▸ WORK ORDER
Work out how many lines in the material below hold "deal", then give only that number.

▸ DATA

========================================

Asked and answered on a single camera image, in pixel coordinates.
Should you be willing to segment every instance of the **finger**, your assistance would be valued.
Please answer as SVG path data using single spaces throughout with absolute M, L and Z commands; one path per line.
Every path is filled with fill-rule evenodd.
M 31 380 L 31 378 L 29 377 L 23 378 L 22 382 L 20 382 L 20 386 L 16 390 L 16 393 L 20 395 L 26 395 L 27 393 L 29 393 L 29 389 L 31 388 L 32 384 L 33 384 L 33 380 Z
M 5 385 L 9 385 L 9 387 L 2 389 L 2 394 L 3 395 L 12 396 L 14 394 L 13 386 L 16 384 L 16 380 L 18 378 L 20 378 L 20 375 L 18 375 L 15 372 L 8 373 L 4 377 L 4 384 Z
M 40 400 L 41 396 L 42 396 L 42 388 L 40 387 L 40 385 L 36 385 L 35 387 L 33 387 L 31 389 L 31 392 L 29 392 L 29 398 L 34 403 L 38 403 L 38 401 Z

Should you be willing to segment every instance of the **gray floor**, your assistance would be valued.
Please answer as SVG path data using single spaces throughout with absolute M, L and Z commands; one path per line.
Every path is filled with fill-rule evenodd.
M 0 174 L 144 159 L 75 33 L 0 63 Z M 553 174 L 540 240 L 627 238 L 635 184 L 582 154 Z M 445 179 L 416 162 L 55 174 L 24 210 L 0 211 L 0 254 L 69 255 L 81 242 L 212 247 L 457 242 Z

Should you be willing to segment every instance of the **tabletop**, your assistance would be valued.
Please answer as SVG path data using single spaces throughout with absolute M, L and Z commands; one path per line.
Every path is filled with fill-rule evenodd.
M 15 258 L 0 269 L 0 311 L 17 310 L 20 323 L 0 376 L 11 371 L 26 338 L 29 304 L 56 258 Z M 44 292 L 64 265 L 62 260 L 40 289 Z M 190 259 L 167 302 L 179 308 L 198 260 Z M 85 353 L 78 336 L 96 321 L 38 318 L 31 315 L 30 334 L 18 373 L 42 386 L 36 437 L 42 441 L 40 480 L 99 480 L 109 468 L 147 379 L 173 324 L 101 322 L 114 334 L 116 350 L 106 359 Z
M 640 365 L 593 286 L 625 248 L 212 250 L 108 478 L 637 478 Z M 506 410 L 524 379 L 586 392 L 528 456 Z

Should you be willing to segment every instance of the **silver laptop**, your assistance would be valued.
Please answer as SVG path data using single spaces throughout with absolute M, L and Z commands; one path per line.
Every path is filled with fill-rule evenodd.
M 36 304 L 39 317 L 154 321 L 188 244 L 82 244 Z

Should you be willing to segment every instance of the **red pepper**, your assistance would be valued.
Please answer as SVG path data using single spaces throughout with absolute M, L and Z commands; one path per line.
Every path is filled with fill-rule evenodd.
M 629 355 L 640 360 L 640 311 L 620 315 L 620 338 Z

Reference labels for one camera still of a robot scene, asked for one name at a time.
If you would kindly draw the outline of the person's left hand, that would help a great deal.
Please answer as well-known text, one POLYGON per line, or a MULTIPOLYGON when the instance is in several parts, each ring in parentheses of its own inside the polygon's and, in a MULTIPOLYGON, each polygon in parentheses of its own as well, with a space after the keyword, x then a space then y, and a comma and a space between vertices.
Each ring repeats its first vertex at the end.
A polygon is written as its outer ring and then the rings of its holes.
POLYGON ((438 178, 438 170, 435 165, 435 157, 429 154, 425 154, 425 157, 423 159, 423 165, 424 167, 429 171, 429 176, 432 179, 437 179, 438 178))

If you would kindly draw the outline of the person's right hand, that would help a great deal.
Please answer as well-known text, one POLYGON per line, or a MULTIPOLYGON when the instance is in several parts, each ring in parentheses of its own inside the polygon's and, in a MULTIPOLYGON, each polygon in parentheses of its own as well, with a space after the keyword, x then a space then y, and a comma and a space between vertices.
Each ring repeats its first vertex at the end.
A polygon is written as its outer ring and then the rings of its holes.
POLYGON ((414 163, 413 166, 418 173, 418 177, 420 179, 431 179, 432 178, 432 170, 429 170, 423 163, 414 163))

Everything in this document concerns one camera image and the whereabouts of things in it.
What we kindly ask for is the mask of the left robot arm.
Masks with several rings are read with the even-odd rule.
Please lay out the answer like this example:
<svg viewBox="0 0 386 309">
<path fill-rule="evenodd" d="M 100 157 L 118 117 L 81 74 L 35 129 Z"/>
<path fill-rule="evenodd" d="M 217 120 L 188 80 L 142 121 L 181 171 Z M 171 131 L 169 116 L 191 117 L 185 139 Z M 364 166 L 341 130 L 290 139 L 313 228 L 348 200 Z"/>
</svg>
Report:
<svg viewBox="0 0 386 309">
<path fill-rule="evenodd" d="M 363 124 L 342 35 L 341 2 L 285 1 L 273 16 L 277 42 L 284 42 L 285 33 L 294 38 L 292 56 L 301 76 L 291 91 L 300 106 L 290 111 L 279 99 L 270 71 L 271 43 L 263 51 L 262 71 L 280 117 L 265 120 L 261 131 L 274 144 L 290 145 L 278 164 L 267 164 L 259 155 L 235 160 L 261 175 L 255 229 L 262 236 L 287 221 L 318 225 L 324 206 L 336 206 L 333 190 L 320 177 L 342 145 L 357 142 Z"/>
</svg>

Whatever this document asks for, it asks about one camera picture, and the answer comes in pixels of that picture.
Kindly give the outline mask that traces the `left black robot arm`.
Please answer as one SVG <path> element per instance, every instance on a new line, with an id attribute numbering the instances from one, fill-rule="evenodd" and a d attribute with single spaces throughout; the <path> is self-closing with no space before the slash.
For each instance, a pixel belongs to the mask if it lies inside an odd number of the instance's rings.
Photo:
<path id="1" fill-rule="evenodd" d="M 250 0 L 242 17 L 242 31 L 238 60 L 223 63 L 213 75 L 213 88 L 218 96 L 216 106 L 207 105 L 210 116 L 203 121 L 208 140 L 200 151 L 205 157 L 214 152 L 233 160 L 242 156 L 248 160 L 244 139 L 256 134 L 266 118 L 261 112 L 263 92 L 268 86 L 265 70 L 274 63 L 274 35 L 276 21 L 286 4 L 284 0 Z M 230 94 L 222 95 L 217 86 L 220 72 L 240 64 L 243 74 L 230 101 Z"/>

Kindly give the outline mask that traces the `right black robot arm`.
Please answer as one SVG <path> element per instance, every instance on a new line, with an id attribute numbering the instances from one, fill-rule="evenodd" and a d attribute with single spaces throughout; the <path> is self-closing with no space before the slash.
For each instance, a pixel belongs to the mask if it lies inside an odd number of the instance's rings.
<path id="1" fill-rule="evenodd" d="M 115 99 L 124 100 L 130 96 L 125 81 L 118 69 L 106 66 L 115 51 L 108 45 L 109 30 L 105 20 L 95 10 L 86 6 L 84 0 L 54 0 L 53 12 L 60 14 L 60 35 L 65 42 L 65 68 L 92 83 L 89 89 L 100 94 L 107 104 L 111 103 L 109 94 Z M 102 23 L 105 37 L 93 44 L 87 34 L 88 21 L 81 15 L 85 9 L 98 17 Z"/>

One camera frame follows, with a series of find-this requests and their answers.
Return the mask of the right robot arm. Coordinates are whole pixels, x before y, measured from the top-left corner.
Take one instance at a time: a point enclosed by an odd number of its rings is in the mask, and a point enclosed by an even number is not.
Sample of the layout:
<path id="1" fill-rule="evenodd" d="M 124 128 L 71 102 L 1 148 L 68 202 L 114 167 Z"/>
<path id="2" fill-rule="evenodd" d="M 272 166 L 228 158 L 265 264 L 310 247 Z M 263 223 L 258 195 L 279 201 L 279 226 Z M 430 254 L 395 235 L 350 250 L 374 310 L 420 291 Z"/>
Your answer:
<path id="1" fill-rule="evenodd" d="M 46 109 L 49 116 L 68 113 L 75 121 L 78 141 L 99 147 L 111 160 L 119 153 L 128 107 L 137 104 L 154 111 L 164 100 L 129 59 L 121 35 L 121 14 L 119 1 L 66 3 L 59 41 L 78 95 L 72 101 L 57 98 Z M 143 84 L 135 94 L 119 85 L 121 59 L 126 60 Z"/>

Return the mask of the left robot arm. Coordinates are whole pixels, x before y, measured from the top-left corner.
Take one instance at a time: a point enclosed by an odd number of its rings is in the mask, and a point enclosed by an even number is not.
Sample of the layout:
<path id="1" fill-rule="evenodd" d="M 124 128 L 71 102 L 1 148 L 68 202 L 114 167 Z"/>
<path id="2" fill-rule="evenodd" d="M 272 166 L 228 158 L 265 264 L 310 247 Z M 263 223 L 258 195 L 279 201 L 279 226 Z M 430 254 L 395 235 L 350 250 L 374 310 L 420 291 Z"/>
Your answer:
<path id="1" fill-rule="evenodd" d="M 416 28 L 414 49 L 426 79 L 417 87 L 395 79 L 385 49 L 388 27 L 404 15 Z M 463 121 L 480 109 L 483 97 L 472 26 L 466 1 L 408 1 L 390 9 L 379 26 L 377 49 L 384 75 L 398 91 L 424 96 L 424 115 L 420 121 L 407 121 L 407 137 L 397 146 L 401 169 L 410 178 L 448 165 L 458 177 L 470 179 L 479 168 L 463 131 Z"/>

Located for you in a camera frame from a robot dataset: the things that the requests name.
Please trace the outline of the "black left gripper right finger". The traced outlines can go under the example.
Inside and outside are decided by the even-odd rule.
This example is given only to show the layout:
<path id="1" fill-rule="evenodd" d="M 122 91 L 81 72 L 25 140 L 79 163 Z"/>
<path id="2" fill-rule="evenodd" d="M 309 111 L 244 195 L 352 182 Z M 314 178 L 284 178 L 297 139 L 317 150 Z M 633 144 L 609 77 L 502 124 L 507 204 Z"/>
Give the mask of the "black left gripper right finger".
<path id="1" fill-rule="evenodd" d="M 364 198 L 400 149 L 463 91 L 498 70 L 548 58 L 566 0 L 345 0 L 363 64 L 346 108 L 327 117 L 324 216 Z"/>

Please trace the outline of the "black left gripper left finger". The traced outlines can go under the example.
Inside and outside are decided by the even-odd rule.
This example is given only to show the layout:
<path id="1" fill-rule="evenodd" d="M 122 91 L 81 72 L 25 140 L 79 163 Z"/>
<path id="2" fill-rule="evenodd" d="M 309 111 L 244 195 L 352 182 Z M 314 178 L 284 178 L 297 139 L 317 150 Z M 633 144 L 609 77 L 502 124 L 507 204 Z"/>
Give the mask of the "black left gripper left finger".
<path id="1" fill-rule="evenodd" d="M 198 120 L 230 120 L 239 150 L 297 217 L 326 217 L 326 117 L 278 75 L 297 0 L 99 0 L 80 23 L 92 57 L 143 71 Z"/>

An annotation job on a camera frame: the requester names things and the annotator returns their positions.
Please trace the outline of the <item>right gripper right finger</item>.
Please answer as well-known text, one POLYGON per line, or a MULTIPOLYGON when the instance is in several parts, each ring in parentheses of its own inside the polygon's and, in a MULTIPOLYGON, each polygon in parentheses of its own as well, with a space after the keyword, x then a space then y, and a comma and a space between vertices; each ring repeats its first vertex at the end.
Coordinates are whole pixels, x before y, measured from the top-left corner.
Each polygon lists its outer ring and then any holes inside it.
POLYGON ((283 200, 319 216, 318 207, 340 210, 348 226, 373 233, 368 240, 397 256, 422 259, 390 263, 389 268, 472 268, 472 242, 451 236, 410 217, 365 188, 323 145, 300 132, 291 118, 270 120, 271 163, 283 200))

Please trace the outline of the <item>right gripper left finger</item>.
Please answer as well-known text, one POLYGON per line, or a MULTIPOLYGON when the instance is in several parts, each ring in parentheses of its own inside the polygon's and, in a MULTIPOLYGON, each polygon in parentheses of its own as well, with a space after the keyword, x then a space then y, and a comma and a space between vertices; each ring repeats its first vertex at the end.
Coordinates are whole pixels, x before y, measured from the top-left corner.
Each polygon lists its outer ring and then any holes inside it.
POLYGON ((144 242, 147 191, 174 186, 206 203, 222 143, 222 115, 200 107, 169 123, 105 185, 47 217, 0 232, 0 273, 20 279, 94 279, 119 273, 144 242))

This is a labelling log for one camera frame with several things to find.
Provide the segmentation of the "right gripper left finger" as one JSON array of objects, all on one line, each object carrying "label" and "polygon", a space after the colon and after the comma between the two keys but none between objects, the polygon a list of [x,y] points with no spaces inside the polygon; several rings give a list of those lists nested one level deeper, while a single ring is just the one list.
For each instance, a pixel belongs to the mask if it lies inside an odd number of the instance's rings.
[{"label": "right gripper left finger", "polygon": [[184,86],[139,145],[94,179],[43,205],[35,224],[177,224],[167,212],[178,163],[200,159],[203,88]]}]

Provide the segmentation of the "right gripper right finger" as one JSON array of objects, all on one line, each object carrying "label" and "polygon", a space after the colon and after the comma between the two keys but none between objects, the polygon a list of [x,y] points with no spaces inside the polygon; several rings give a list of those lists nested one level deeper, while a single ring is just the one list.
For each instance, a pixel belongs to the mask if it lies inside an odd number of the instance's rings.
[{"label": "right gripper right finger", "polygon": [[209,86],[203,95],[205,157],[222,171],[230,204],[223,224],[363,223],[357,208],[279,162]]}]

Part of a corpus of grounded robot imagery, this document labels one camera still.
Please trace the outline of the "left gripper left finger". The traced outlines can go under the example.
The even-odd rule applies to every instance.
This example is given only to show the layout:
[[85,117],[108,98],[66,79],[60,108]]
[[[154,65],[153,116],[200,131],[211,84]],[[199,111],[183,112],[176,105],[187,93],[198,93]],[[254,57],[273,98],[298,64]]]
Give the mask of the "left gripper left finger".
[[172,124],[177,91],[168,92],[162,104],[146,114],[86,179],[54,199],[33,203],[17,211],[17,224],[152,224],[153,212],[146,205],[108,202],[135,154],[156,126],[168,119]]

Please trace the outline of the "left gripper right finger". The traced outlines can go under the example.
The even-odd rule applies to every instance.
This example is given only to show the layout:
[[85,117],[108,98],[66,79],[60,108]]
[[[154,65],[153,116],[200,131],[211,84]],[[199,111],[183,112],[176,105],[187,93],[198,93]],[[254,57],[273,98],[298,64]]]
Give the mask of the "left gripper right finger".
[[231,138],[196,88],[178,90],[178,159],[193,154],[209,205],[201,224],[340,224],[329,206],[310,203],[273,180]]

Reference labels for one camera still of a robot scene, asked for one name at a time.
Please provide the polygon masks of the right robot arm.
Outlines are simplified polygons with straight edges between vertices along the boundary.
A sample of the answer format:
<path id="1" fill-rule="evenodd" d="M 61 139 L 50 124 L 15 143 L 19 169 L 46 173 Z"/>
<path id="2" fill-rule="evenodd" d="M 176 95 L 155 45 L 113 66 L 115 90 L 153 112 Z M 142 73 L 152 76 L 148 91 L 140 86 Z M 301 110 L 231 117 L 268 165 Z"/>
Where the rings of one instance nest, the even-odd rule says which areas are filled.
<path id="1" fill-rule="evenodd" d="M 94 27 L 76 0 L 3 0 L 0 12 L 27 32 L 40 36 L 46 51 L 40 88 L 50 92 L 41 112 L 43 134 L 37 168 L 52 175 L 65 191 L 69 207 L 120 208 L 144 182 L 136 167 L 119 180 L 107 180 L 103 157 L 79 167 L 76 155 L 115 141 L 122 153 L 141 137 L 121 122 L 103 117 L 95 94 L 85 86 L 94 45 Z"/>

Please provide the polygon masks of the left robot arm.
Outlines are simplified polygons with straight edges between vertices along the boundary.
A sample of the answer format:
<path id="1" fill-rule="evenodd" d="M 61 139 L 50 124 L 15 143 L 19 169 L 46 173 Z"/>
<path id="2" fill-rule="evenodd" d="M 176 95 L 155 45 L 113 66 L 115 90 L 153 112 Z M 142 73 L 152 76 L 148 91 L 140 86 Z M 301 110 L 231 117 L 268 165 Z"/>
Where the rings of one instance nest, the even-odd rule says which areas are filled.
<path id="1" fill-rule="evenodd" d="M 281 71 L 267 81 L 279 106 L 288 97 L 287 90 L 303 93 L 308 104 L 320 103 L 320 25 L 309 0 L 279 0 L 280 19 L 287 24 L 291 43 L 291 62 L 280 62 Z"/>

========================================

▸ RESULT FOR THIS EXERCISE
2